REQUIREMENT: Every line between the top of the data below and the line with "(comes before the", both ends included, must be retyped exactly.

********************

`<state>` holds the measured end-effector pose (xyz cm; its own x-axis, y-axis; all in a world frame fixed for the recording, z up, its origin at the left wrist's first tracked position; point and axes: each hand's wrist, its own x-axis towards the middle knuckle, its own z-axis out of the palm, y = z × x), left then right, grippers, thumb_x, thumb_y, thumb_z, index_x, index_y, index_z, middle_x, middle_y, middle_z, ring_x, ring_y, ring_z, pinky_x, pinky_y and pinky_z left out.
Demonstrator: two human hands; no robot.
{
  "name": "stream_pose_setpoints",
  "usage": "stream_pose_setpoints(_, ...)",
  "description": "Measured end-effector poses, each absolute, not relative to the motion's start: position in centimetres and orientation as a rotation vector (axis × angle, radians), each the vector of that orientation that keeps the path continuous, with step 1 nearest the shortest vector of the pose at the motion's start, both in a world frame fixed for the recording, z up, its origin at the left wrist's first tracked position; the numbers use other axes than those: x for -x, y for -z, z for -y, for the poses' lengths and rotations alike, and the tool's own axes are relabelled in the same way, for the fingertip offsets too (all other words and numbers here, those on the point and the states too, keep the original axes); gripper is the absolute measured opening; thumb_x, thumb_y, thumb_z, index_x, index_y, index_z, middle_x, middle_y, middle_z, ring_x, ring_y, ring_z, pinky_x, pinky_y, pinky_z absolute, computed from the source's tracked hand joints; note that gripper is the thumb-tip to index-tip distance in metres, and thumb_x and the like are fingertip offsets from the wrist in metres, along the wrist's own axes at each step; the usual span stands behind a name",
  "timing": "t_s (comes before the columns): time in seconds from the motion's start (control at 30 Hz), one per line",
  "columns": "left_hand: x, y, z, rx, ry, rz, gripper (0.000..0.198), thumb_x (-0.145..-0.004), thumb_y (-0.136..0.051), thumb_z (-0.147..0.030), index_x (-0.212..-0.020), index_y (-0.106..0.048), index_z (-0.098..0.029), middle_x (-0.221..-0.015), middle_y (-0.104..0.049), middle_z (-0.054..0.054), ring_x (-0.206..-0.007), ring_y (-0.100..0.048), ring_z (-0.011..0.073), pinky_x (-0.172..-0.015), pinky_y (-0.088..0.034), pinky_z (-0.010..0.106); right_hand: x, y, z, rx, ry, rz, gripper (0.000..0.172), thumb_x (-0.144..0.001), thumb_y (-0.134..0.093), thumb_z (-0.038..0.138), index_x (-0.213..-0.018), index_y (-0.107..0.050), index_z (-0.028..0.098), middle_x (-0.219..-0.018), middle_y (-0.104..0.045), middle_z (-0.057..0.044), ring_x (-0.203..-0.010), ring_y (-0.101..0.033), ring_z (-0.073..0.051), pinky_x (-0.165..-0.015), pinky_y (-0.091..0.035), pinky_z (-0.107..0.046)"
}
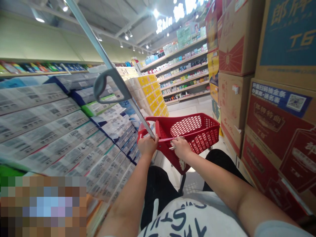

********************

RESPONSE FOR THIS EXERCISE:
`<state>` holds the measured end-effector pose (xyz cm; its own x-axis, y-axis; all in a world frame fixed for the recording, z up, its origin at the left wrist's first tracked position; point and axes: each hand's wrist, its own x-axis towards the middle knuckle, its own z-axis out of the palm, y = z × x), left then right, grippers, thumb_x, thumb_y, thumb_z, index_x, index_y, index_z, middle_x, middle_y, middle_z, ring_x, ring_y, ring_z, pinky_x, pinky_y and pinky_z left out.
Demonstrator: two human hands; no robot.
{
  "name": "stream_pose_setpoints",
  "usage": "stream_pose_setpoints(_, ...)",
  "description": "Measured end-effector poses, each absolute, not relative to the motion's start: position in centimetres and orientation as a rotation vector (axis × angle, radians), each the vector of that orientation that keeps the path continuous, with step 1 nearest the shortest vector of the pose at the motion's start, both in a world frame fixed for the recording, z up, its origin at the left wrist's first tracked position; the numbers use other axes than those: x for -x, y for -z, z for -y, for the poses' lengths and rotations alike, and the tool's own axes are relabelled in the same way, for the fingertip offsets too (all other words and numbers here, those on the point and the states too, keep the original axes); gripper is the absolute measured opening; thumb_x, thumb_y, thumb_z, index_x, index_y, index_z, middle_x, middle_y, middle_z, ring_x, ring_y, ring_z, pinky_x, pinky_y, pinky_z absolute, computed from the source's tracked hand joints; note that gripper is the thumb-tip to index-tip distance in metres, and thumb_x and the like are fingertip offsets from the wrist in metres, along the wrist's own axes at each step; the usual span stands behind a name",
  "timing": "t_s (comes before the columns): time in seconds from the motion's start (control at 30 Hz), one per line",

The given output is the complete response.